▶ [What to do]: Your answer must repeat the full listing, line for line.

☆ ☆ ☆

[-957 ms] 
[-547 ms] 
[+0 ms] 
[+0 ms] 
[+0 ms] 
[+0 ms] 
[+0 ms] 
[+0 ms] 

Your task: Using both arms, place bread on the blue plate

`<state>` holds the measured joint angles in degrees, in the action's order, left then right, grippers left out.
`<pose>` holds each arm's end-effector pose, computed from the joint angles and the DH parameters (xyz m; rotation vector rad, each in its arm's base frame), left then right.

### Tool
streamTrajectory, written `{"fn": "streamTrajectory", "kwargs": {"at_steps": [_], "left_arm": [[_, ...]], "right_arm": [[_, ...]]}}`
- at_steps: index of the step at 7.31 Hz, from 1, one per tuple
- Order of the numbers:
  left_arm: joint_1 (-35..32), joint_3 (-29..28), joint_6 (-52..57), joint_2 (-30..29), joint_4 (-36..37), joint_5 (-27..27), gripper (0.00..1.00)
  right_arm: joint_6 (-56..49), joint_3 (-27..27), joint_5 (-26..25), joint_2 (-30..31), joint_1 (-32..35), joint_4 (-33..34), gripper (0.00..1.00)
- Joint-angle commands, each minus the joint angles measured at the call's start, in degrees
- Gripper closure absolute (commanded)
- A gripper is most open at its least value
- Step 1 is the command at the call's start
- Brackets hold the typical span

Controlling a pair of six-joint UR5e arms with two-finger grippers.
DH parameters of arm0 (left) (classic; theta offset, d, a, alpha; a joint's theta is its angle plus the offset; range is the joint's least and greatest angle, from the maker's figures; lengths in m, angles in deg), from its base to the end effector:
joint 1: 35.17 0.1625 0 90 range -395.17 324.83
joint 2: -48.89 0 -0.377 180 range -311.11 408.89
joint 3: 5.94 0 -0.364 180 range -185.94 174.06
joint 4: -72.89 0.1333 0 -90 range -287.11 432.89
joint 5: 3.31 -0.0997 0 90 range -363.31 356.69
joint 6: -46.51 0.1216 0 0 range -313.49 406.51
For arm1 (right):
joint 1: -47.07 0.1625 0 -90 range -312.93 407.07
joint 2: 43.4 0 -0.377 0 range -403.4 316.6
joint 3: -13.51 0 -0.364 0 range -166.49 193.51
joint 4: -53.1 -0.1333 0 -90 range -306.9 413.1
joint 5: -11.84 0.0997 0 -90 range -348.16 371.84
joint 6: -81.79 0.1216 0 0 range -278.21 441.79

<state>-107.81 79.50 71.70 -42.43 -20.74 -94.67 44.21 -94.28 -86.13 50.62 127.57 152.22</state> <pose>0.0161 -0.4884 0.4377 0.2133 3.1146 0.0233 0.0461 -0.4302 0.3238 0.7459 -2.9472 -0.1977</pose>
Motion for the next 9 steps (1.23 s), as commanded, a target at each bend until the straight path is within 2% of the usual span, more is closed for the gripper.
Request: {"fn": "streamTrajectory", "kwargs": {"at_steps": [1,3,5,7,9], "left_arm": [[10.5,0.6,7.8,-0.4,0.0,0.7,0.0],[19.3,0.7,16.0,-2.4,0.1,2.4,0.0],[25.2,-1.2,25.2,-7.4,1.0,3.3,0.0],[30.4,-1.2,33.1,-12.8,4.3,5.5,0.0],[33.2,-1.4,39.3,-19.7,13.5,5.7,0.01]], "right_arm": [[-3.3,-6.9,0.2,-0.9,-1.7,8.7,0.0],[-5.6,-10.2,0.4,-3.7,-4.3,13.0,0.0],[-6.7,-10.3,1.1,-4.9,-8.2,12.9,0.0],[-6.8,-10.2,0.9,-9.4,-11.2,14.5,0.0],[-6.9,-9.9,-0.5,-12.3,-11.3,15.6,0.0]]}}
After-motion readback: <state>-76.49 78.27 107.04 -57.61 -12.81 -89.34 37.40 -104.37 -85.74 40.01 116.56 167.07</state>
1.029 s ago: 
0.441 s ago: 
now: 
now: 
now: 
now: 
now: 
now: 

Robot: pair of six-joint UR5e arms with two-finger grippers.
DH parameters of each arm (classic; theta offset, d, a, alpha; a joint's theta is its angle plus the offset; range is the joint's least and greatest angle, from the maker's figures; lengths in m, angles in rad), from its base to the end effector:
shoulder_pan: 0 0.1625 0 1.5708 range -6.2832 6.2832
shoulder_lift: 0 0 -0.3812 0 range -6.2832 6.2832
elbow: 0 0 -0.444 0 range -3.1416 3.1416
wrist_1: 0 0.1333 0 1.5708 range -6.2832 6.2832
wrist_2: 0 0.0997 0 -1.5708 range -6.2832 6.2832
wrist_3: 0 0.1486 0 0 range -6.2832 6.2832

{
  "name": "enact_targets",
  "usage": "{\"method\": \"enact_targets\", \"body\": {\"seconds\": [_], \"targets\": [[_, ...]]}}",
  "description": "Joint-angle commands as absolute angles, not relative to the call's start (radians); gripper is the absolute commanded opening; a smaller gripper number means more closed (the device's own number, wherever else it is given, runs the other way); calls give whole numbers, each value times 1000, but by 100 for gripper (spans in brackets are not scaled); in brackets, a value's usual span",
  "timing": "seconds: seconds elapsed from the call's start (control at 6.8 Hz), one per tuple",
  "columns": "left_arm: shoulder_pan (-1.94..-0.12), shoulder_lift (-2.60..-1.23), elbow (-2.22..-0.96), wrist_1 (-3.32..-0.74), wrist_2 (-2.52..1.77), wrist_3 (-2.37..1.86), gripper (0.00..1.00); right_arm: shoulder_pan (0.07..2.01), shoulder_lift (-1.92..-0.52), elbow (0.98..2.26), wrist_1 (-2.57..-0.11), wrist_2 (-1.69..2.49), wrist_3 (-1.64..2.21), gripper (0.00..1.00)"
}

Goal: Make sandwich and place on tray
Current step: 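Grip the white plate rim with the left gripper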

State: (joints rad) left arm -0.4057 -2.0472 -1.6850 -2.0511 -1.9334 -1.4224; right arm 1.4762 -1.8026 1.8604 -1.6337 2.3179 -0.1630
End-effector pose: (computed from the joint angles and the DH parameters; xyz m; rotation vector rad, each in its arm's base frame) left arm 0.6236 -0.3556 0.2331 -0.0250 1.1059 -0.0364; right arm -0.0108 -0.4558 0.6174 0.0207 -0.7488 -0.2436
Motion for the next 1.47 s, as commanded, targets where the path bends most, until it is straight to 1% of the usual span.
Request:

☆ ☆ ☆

▶ [The answer]:
[-957 ms] 
[-547 ms] 
[+0 ms] 
[+0 ms] 
[+0 ms] 
[+0 ms] 
[+0 ms] 
[+0 ms] 

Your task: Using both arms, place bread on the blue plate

`<state>` holds the measured joint angles in degrees, in the action's order, left then right, grippers left out.
`<pose>` holds each arm's end-effector pose, computed from the joint angles and the DH parameters (xyz m; rotation vector rad, each in its arm's base frame), left then right.

### Tool
streamTrajectory, written `{"fn": "streamTrajectory", "kwargs": {"at_steps": [_], "left_arm": [[_, ...]], "right_arm": [[_, ...]]}}`
- at_steps: index of the step at 7.31 Hz, from 1, one per tuple
- Order of the numbers:
  left_arm: joint_1 (-35..32), joint_3 (-29..28), joint_6 (-52..57), joint_2 (-30..29), joint_4 (-36..37), joint_5 (-27..27), gripper (0.00..1.00)
  right_arm: joint_6 (-56..49), joint_3 (-27..27), joint_5 (-26..25), joint_2 (-30..31), joint_1 (-32..35), joint_4 (-33..34), gripper (0.00..1.00)
- Joint-angle commands, each minus the joint angles measured at the call's start, in degrees
- Gripper closure absolute (commanded)
- A gripper is most open at its least value
- Step 1 is the command at the call's start
- Brackets hold the typical span

Controlling a pair of six-joint UR5e arms with two-finger grippers.
DH parameters of arm0 (left) (classic; theta offset, d, a, alpha; a joint's theta is its angle plus the offset; range is the joint's least and greatest angle, from the maker's figures; lengths in m, angles in deg), from its base to the end effector:
joint 1: 35.17 0.1625 0 90 range -395.17 324.83
joint 2: -48.89 0 -0.377 180 range -311.11 408.89
joint 3: 5.94 0 -0.364 180 range -185.94 174.06
joint 4: -72.89 0.1333 0 -90 range -287.11 432.89
joint 5: 3.31 -0.0997 0 90 range -363.31 356.69
joint 6: -46.51 0.1216 0 0 range -313.49 406.51
For arm1 (right):
joint 1: -47.07 0.1625 0 -90 range -312.93 407.07
joint 2: 43.4 0 -0.377 0 range -403.4 316.6
joint 3: -13.51 0 -0.364 0 range -166.49 193.51
joint 4: -53.1 -0.1333 0 -90 range -306.9 413.1
joint 5: -11.84 0.0997 0 -90 range -348.16 371.84
joint 6: -81.79 0.1216 0 0 range -278.21 441.79

<state>-107.81 79.50 71.70 -42.43 -20.74 -94.67 44.21 -94.28 -86.13 50.62 127.57 152.22</state> <pose>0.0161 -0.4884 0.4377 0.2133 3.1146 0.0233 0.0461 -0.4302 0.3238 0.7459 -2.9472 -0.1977</pose>
Motion for the next 9 steps (1.23 s), as commanded, a target at each bend until the straight path is within 2% of the usual span, more is closed for the gripper.
Request: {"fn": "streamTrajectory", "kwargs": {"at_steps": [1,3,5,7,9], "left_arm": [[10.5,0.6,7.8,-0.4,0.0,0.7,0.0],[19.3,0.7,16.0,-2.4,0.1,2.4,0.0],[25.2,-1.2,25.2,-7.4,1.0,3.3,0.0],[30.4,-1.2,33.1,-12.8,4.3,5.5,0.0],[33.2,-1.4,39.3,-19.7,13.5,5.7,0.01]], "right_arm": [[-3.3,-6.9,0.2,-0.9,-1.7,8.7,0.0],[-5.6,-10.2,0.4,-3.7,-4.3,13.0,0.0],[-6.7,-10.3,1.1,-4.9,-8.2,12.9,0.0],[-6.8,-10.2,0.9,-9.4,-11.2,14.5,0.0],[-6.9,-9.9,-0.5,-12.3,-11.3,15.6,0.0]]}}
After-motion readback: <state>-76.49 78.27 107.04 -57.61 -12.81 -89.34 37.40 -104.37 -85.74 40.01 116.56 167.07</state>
1.029 s ago: 
0.441 s ago: 
now: 
now: 
now: 
now: 
now: 
now: 

Robot: pair of six-joint UR5e arms with two-finger grippers.
DH parameters of each arm (classic; theta offset, d, a, alpha; a joint's theta is its angle plus the offset; range is the joint's least and greatest angle, from the maker's figures; lengths in m, angles in rad), from its base to the end effector:
shoulder_pan: 0 0.1625 0 1.5708 range -6.2832 6.2832
shoulder_lift: 0 0 -0.3812 0 range -6.2832 6.2832
elbow: 0 0 -0.444 0 range -3.1416 3.1416
wrist_1: 0 0.1333 0 1.5708 range -6.2832 6.2832
wrist_2: 0 0.0997 0 -1.5708 range -6.2832 6.2832
wrist_3: 0 0.1486 0 0 range -6.2832 6.2832

{
  "name": "enact_targets",
  "usage": "{\"method\": \"enact_targets\", \"body\": {\"seconds\": [_], \"targets\": [[_, ...]]}}",
  "description": "Joint-angle commands as absolute angles, not relative to the call's start (radians); gripper is the absolute commanded opening; a smaller gripper number means more closed (the device's own number, wherever else it is given, runs the other way); calls give whole numbers, each value times 1000, but by 100 for gripper (spans in brackets are not scaled); in brackets, a value's usual span",
  "timing": "seconds: seconds elapsed from the call's start (control at 6.8 Hz), one per tuple",
  "columns": "left_arm: shoulder_pan (-1.94..-0.12), shoulder_lift (-2.60..-1.23), elbow (-2.22..-0.96), wrist_1 (-3.32..-0.74), wrist_2 (-2.52..1.77), wrist_3 (-2.37..1.86), gripper (0.00..1.00); right_arm: shoulder_pan (0.07..2.01), shoulder_lift (-1.92..-0.52), elbow (0.98..2.26), wrist_1 (-2.57..-0.11), wrist_2 (-1.69..2.49), wrist_3 (-1.64..2.21), gripper (0.00..1.00)"
}

Goal: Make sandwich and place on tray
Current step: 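Grip the white plate rim with the left gripper
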
State: (joints rad) left arm -0.4057 -2.0472 -1.6850 -2.0511 -1.9334 -1.4224; right arm 1.4762 -1.8026 1.8604 -1.6337 2.3179 -0.1630
End-effector pose: (computed from the joint angles and the DH parameters; xyz m; rotation vector rad, each in its arm's base frame) left arm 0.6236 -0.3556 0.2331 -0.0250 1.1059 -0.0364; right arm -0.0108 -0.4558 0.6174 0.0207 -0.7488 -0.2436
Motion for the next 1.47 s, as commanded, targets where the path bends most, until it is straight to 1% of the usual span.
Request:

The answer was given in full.